• What is being asked:
I'd like the data beneath this line reproduced exactly, without any of its images.
^^^^
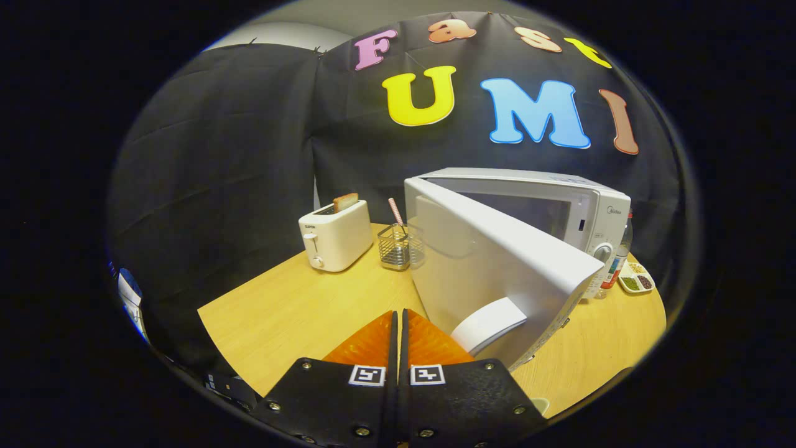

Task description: Open the microwave, put the food inside, and close the microwave door.

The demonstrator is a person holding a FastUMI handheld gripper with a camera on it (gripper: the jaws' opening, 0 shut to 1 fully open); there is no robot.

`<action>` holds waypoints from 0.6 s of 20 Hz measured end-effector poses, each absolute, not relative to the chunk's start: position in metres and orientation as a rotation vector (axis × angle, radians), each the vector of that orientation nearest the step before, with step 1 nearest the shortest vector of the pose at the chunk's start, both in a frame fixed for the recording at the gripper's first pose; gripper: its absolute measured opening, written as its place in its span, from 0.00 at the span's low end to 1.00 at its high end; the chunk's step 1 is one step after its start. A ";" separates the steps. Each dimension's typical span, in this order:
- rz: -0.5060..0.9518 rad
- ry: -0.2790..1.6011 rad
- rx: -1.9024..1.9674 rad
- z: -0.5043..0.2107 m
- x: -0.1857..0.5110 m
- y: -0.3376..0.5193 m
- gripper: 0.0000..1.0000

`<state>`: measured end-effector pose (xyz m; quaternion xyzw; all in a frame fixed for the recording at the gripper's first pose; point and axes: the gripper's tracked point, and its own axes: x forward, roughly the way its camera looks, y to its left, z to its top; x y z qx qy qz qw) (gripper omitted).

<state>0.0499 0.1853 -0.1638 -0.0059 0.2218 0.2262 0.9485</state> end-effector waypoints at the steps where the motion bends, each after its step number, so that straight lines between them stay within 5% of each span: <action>1: 0.445 0.451 -0.013 -0.165 0.056 0.179 0.01; 12: 0.272 0.436 -0.009 -0.168 0.149 0.107 0.01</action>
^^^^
• Task result:
Task description: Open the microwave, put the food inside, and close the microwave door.

The demonstrator is a person holding a FastUMI handheld gripper with a camera on it (gripper: the jaws' opening, 0 shut to 1 fully open); there is no robot.

`<action>` holds waypoints from 0.6 s of 20 Hz measured end-effector poses, each absolute, not relative to the chunk's start: position in metres and orientation as a rotation vector (axis × angle, radians), each the vector of that orientation nearest the step before, with step 1 nearest the shortest vector of the pose at the chunk's start, both in a frame fixed for the recording at the gripper's first pose; gripper: its absolute measured opening, written as its place in its span, from 0.00 at the span's low end to 1.00 at its high end; the chunk's step 1 is one step after its start. A ";" separates the steps. Each dimension's typical span, in this order:
- rz: -0.5060..0.9518 rad
- ry: -0.2790..1.6011 rad
- rx: -1.9024..1.9674 rad
- z: -0.5043..0.2107 m
- x: -0.1857..0.5110 m
- y: -0.3376..0.5193 m
- gripper: 0.0000..1.0000

`<state>`: measured end-effector pose (xyz m; quaternion xyzw; all in a frame fixed for the recording at the gripper's first pose; point and axes: the gripper's tracked point, and its own axes: x forward, roughly the way its camera looks, y to its left, z to its top; x y z qx qy qz qw) (gripper omitted).

<state>0.0499 0.1853 -0.1638 -0.0059 0.2218 0.2262 0.9485</state> end-effector waypoints at the steps where the motion bends, each after its step number, so that straight lines between them stay within 5% of each span: <action>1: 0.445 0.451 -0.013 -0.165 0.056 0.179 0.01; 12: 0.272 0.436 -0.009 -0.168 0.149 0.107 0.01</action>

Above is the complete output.